## [Brief]
Please transcribe the lines below exactly, and leave every image behind.

Stored data START

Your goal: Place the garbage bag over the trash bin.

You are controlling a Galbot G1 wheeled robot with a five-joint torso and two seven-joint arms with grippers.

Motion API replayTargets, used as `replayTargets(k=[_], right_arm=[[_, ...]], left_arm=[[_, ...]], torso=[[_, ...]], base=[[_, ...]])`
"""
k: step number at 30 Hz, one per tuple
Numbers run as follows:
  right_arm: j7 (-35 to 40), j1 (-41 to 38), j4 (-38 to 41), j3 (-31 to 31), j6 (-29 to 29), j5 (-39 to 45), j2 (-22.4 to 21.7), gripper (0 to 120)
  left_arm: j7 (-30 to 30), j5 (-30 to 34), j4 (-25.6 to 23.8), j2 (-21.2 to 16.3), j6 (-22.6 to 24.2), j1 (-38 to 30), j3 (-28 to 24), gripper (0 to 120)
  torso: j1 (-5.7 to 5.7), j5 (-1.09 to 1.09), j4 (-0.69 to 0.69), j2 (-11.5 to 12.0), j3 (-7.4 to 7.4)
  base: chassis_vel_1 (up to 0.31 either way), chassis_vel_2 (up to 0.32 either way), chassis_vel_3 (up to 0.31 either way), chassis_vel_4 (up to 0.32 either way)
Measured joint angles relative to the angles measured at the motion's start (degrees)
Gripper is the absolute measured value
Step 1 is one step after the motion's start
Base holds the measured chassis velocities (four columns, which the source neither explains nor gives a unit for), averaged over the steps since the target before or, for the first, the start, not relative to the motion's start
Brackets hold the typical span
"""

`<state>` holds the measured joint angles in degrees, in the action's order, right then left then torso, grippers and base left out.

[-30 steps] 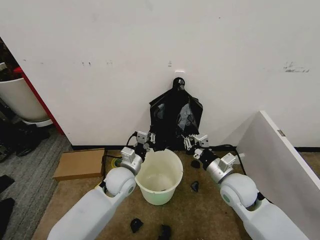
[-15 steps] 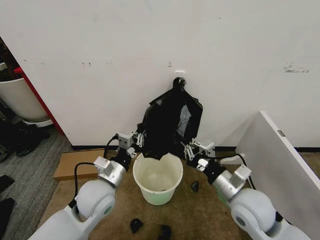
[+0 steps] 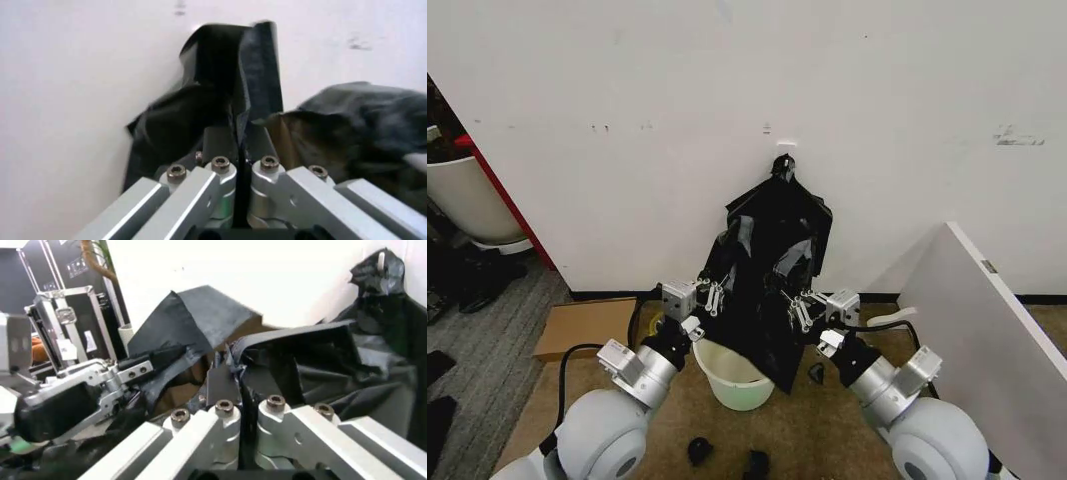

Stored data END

## [Answer for this exercise]
Your goal: Place the garbage bag over the trash bin.

You are controlling a Galbot G1 wheeled robot with a five-joint torso and two seven-joint arms with grippers.

Motion API replayTargets, used as `replayTargets(k=[_], right_arm=[[_, ...]], left_arm=[[_, ...]], torso=[[_, ...]], base=[[_, ...]])`
"""
k: step number at 30 Hz, one per tuple
Numbers run as follows:
  right_arm: j7 (-35 to 40), j1 (-41 to 38), j4 (-38 to 41), j3 (-31 to 31), j6 (-29 to 29), j5 (-39 to 45), j2 (-22.4 to 21.7), gripper (0 to 120)
  left_arm: j7 (-30 to 30), j5 (-30 to 34), j4 (-25.6 to 23.8), j2 (-21.2 to 16.3), j6 (-22.6 to 24.2), j1 (-38 to 30), j3 (-28 to 24), gripper (0 to 120)
  torso: j1 (-5.7 to 5.7), j5 (-1.09 to 1.09), j4 (-0.69 to 0.69), j2 (-11.5 to 12.0), j3 (-7.4 to 7.4)
  base: chassis_vel_1 (up to 0.31 either way), chassis_vel_2 (up to 0.32 either way), chassis_vel_3 (up to 0.31 either way), chassis_vel_4 (up to 0.32 either way)
Measured joint angles relative to the angles measured at the motion's start (degrees)
Gripper is the absolute measured value
Step 1 is one step after the motion's start
Base holds the measured chassis velocities (four columns, which the source neither explains nor gives a unit for), averaged over the steps since the target before or, for the first, the start, not relative to the motion's start
Brackets hold the typical span
"""

`<state>` holds the measured joint angles in degrees, in the action's order, right then left then torso, grippers and base left out.

[-30 steps] 
[-15 steps] 
[+0 steps] 

This response is now finished.